Unlike Golding's story, the rest of this one is fairly predictable. Of course, the class loved his confrontational teaching methods (except the quiet, acquiescent pupils around the fringes whose lessons were a misery and who never had the opportunity to speak), and they thrived on it. It was the kind of challenging, aggressive behaviour they spent so much of their time practising and honing to perfection, so there was no way he was going to win this particular contest.
"They're just like savages," he said to me in despair one day as I arrived to answer an emergency call, and without a hint of irony.
Peter Peacock, the Education Minister, provoked some outrage a few months ago when he reacted to the news of a dramatic increase in the number of violent classroom incidents by calling for more detailed information. It was considered by many to be a classic political manoeuvre, defusing a highly emotive situation and stalling for time, while he weighed up his options. The consequent appointment of a so-called "discipline tsar" did little to appease those who are already convinced that behaviour in schools has deteriorated to the point of anarchy.
Despite the criticism, however, the minister was right. We need to look behind the statistics, and separate the increasing but small number of acts of aggression and violence from the kind of indiscipline which arises when the environment or the circumstances are inappropriate: classes which are too big; classrooms which are too small and overheated; teachers who stubbornly refuse to change the teaching methods they thought worked 30 years ago; or teaching and learning which takes a "one size fits all" approach.

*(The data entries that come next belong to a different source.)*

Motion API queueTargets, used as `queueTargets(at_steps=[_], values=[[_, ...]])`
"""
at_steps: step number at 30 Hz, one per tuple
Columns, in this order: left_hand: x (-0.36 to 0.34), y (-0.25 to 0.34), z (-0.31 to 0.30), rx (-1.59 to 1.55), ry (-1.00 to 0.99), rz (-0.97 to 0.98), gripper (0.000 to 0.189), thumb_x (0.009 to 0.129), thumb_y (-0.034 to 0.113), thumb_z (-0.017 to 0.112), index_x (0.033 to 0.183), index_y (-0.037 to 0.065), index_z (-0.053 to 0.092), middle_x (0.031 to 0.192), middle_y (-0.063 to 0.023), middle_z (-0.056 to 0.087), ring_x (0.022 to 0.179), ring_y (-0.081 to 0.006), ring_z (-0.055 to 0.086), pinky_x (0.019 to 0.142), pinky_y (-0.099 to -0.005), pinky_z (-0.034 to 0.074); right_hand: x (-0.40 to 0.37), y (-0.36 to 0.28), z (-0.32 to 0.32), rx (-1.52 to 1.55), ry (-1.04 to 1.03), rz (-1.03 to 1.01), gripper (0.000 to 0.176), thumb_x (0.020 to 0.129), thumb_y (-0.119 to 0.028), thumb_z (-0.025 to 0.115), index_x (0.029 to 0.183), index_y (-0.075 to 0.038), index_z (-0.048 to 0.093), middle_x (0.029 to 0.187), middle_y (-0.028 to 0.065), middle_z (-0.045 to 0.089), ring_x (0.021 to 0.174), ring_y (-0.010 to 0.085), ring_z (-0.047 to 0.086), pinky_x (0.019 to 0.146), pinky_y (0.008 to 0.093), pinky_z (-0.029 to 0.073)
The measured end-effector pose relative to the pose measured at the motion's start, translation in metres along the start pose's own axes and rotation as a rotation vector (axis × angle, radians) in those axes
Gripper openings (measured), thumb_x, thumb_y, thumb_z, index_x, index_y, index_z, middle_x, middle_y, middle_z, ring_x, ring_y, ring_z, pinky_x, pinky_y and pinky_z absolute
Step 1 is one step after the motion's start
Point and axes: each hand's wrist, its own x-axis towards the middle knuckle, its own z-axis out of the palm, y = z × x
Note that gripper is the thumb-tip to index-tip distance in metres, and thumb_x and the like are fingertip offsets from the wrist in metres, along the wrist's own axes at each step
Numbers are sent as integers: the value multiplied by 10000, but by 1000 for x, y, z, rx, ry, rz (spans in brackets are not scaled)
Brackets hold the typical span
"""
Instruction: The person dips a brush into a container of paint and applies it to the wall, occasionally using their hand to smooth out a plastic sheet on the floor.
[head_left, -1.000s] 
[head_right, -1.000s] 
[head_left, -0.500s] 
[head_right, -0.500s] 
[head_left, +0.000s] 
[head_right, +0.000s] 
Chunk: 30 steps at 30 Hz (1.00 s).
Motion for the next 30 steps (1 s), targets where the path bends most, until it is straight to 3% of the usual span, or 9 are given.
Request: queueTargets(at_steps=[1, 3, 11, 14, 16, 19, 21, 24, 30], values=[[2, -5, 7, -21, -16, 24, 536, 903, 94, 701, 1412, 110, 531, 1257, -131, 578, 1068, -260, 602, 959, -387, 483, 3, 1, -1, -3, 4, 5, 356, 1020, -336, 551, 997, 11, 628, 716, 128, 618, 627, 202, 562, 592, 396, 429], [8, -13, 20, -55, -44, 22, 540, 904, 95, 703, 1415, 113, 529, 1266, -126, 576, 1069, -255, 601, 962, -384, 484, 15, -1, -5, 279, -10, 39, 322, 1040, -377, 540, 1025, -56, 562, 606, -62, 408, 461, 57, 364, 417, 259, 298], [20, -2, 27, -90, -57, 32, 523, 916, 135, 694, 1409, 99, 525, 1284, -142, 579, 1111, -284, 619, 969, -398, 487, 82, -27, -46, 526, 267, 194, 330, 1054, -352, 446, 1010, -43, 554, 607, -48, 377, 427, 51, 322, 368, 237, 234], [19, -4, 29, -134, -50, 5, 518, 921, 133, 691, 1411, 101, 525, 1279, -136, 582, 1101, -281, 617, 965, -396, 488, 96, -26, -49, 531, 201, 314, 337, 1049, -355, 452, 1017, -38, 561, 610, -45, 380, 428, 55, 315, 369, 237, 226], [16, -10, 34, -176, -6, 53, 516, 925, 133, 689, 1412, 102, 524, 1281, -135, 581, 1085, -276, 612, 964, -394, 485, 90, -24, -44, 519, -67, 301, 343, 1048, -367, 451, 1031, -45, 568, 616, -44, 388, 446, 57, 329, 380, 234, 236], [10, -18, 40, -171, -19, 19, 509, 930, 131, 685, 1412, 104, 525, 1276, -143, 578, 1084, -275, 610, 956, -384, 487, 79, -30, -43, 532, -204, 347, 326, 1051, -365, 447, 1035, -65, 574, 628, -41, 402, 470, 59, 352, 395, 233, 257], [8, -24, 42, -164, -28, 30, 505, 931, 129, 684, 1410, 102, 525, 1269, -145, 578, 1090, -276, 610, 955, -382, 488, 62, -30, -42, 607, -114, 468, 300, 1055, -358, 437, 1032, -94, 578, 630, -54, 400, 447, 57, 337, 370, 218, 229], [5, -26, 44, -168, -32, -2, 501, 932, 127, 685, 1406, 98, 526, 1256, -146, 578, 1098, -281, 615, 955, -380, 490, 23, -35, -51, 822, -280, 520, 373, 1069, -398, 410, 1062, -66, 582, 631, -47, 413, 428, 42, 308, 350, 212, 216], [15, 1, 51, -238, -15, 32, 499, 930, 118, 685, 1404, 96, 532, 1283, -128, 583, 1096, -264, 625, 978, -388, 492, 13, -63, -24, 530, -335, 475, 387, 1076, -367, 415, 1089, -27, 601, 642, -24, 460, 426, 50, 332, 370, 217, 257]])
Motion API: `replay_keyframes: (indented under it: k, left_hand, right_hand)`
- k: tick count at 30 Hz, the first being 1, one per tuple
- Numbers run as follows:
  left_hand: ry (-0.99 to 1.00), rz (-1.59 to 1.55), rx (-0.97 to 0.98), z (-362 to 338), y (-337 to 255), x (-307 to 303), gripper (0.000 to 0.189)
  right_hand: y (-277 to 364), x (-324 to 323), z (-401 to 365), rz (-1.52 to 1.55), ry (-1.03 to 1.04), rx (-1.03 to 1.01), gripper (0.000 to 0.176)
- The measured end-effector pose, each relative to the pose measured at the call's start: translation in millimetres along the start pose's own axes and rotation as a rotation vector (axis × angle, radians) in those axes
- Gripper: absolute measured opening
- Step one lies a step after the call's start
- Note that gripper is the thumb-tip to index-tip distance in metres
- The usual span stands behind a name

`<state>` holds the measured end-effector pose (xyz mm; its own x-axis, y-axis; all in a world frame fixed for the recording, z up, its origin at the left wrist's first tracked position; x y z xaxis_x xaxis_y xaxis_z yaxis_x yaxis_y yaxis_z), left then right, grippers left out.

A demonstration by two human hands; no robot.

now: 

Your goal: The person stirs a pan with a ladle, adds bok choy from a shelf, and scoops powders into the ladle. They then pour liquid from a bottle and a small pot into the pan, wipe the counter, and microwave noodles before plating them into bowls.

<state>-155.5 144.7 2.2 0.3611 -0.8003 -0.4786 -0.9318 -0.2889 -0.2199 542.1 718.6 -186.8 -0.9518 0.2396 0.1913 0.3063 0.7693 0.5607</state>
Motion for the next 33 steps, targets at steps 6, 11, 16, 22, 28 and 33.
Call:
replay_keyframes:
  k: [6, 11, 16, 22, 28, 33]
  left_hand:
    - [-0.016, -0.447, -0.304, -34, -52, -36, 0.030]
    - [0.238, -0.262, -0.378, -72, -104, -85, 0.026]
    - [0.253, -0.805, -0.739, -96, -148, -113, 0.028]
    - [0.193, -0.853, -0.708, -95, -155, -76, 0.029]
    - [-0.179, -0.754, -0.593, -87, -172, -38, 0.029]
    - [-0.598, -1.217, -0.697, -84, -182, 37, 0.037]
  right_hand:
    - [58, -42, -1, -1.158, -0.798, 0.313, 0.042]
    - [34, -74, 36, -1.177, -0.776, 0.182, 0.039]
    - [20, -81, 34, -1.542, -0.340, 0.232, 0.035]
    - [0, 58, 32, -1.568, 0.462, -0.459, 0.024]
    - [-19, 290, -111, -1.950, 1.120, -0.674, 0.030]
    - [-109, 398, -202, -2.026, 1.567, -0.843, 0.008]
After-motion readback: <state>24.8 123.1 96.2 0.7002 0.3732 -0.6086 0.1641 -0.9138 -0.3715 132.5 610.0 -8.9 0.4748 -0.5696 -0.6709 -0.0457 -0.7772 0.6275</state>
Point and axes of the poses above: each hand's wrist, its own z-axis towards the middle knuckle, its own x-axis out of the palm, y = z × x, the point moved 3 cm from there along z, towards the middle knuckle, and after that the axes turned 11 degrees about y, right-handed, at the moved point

All of the above can be changed, some a lot more easily than others. Human nature is a different matter. As Golding, who was a teacher himself for a number of years, so cleverly realised and articulated, we are all capable of hurtful and unreasonable behaviour - and even at the extremes, what might be described as savagery. But not everyone who is capable of savagery is a savage, and we mustn't lose sight of the fact that, for the most part, our schools are actually havens of reason and respect.
There are no easy answers and the most useful thing we can do is seek a better understanding of the issues. In the words of the American humorist H L Mencken: "For every human problem, there is a neat, simple solution; and it is always wrong".
Bill Boyd is depute head at Prestwick Academy.